Is there any display for the CASO/MMS "Copy server settings" jobs?  If I copy settings, there's no proof that it happened.  My logon account didn't copy down and I had no way to figure out why it didn't (so I just recreated it manually on my MMS).

My CASO isn't updating the "last 7 days of backup jobs" green/yellow/red icons for any backups that run on my distributed MMS, but that's not a big deal-breaker, I'll probably open a case later about it.

ianSinclair
Level 3

Greg your apepnd to media idea will not work if you have multiple tape drives and and or a robotic library, all the server jobs will be set to start at the same time. If you choose one overwrite then this will start and overwrite the first tape in the library, when the next job starts at the same time, there will be no appendable media available as the media is being used for the first job, so with your selcetin being "overwrite media if no appendable media is available" then the job will simply overwrite another tape, you are back to one tape per server. Thsi is fine in the I have 3 servers world, when you have 30 you run out of tapes. If you choose the terminate job option then the job will terminat as there is no media available.

 

What you have to do is guess how long it will take server 1 to backup, then change the time on server  2's job to start after this, that way it will see appendable media and write to it.

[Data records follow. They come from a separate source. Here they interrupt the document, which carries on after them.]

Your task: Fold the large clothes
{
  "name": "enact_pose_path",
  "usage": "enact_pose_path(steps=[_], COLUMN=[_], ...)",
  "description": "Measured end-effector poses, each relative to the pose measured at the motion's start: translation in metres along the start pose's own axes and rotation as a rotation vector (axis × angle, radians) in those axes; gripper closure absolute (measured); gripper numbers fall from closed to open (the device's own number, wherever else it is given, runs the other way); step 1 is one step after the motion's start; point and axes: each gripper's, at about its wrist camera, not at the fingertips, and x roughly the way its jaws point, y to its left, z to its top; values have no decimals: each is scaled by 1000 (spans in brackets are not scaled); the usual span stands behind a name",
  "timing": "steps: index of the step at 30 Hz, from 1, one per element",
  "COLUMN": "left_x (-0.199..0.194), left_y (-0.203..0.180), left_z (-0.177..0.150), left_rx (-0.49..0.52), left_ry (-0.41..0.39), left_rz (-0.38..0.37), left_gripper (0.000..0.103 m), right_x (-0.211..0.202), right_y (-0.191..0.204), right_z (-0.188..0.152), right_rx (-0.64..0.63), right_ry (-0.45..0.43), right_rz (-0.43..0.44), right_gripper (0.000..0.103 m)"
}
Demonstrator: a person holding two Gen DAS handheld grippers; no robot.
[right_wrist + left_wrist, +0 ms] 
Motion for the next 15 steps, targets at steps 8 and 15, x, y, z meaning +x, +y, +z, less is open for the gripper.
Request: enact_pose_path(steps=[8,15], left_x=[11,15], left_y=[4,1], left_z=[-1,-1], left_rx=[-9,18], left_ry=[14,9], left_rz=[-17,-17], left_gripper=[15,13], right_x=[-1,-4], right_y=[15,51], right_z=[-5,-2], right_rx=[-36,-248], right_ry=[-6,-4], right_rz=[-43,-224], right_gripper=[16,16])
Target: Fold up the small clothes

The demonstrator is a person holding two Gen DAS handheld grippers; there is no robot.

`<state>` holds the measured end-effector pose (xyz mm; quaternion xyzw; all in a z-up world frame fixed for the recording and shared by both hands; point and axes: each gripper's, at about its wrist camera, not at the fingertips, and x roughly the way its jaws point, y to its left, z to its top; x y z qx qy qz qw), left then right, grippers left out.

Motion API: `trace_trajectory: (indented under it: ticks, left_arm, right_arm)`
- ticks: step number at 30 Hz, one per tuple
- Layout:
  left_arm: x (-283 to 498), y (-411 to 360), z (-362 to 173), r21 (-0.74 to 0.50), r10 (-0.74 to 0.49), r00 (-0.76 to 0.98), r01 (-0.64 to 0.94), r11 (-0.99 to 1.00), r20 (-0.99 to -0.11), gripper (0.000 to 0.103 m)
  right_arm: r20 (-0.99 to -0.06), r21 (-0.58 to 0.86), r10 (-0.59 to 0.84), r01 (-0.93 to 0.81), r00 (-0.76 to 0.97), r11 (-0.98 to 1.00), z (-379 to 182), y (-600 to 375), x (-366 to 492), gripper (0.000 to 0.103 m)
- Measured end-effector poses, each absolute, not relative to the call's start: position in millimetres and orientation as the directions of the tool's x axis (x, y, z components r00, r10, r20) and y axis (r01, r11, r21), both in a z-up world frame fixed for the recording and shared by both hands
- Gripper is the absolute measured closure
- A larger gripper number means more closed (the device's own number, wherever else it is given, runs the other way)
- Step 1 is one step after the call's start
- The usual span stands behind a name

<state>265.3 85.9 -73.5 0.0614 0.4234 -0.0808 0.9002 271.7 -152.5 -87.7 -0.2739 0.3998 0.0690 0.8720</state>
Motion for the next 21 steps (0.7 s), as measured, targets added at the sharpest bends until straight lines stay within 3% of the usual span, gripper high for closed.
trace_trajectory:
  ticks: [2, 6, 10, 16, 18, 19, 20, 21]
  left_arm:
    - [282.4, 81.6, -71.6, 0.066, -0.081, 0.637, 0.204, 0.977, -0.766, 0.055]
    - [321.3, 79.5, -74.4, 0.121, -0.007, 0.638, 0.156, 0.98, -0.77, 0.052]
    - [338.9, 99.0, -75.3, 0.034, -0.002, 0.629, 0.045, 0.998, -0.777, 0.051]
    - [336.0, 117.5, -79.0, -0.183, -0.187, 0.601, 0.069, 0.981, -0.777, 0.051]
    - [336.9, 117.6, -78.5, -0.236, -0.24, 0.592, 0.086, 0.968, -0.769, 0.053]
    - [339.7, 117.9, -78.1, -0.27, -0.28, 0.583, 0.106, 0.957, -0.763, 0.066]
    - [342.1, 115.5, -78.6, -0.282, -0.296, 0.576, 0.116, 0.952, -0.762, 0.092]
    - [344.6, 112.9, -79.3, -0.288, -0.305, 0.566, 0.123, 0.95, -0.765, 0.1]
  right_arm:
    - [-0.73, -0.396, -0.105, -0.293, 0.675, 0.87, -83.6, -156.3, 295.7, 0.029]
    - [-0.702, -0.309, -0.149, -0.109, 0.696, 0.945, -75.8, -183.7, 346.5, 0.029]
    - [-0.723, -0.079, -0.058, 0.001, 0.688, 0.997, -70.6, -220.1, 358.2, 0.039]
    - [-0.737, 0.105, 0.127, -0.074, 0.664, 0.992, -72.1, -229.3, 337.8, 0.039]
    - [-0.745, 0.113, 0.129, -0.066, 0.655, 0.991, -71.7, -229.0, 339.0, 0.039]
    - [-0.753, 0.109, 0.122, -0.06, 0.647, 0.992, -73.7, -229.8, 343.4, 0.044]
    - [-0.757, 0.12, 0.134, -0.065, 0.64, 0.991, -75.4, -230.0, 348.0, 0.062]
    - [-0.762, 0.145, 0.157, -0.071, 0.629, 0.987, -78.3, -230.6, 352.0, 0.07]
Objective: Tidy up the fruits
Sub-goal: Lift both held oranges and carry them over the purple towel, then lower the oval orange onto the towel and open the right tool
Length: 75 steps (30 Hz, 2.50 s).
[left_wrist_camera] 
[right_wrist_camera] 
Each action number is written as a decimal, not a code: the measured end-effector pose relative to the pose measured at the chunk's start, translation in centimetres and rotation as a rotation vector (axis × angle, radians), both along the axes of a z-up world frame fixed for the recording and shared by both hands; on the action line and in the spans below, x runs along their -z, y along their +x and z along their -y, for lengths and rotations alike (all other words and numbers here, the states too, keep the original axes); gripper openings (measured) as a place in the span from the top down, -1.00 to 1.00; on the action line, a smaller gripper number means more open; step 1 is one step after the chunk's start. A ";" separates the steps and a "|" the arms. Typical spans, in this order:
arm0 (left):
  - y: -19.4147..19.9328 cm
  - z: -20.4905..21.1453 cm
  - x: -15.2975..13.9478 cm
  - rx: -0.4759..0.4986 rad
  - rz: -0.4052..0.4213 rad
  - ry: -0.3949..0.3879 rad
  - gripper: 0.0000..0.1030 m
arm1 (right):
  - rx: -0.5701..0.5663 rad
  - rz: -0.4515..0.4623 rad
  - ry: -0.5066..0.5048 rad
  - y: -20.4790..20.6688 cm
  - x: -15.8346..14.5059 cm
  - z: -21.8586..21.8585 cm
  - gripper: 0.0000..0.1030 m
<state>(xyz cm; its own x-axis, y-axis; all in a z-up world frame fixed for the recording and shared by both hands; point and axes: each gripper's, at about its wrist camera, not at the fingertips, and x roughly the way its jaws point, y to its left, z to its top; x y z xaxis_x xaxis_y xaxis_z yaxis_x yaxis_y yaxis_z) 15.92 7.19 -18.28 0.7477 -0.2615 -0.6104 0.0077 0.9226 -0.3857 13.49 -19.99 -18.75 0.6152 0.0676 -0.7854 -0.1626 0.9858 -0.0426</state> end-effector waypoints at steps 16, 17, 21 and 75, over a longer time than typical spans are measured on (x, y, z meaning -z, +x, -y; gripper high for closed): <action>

Or rather than have one nice library that you point all you jobs at and say there is a library its full of tapes take your pick, you have to partion the thing down, which add to complexity, then you have to make sure you have some tpaes in each partition rather than some tapes in the library.

Symantec have got to be big enough to stand up and say server centric is not for everyone, it works well for first time users in a 2 server environment, move up to the enterprise, and really you need resource centric backups. I may want all my email on one tape, all my SQL on another, thats fine when you have one of each but once you have more than one of each it gets v complex.

I wonder if this is a marketing ploy, at the moment Backup exec is the backup solution of choice for SMB's, this latest incarnation is clearly aimed at the small, the medium with any kind of complexity have lost out. So I am concered Symantec answer will be to bring out another product, Backup exec enterprise or the like and we have to buy it all again, not just pay the support costs.